- Dołączył: 2011-07-03
- Miasto: Katowice
- Liczba postów: 39
21 lipca 2011, 00:08
Zastanawiam sie czy nie wybrać sie na pielgrzymkę. Niby wszystko wiem ale zastanawia mnie taka rzecz: gdy np przyjdę do jakiegosc domu na na nocleg to czy daja jakies posilki i czy np. gdybym nie chcial zjesc to tak mozna bo moja kolezanka ktora byla rok temu mowi ze mozna nie jesc. Ja nie wiem jak to z tym jest...
- Dołączył: 2008-04-18
- Miasto: Warszawa
- Liczba postów: 4317
21 lipca 2011, 00:12
Skasowałem tamten temat.
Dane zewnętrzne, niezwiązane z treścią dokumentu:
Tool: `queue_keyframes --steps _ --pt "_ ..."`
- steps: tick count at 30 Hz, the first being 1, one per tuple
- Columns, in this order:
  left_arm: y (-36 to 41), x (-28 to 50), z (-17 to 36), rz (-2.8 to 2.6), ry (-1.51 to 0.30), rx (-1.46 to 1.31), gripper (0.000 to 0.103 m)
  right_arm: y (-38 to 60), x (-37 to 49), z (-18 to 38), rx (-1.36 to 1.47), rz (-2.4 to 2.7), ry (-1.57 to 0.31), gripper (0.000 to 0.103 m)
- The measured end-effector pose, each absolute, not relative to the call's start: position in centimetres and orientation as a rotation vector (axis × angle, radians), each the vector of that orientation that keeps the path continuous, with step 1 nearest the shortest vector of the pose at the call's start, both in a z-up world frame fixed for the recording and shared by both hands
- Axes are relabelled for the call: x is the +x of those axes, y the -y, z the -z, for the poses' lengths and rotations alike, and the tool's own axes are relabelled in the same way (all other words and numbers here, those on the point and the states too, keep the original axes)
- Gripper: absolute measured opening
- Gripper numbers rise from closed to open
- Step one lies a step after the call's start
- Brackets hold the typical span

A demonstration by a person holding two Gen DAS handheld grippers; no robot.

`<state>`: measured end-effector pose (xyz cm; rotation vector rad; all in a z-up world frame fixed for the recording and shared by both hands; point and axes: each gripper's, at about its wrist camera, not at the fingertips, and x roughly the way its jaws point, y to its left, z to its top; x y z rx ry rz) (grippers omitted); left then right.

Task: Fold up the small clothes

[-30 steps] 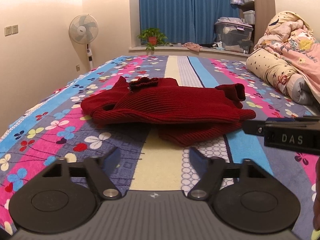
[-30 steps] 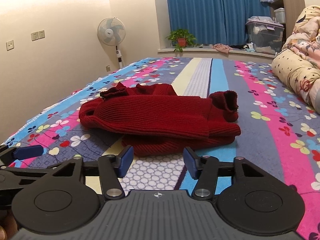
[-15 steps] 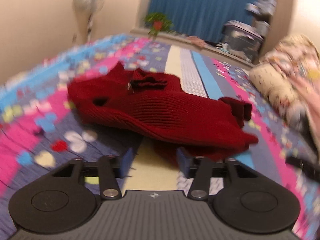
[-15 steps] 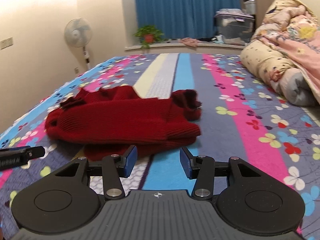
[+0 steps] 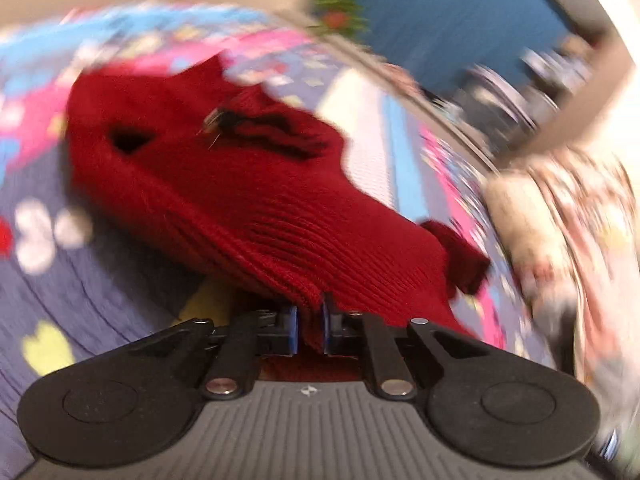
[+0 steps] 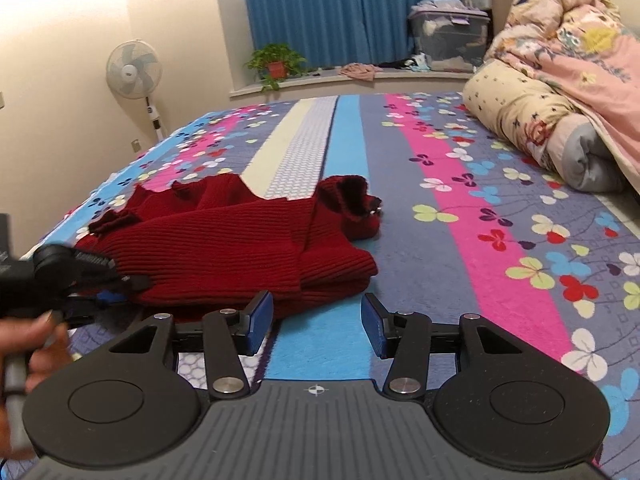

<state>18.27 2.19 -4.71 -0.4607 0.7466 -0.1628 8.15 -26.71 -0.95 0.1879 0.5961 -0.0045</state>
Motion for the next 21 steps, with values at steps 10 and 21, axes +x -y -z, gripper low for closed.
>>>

To pytanie możesz zadać tez tutaj. nie ma potrzeby zakładać dwóch oddzielnych tematów
- Dołączył: 2008-01-03
- Miasto: Za Trzecim Krzakiem W Lewo
- Liczba postów: 6578
21 lipca 2011, 00:19
myślę, że nikt ci nie będzie kazał na siłę jeść i nie grożą ci karne zdrowaśki czy podróż na kolanach za niepokorę
hmmm chociaż nie wiem, nigdy nie byłam
ale zawsze zastanawia mnie fakt, że potencjalni pielgrzymi często bardziej martwią się pierdołami niż intencją i sensem podjętych działań...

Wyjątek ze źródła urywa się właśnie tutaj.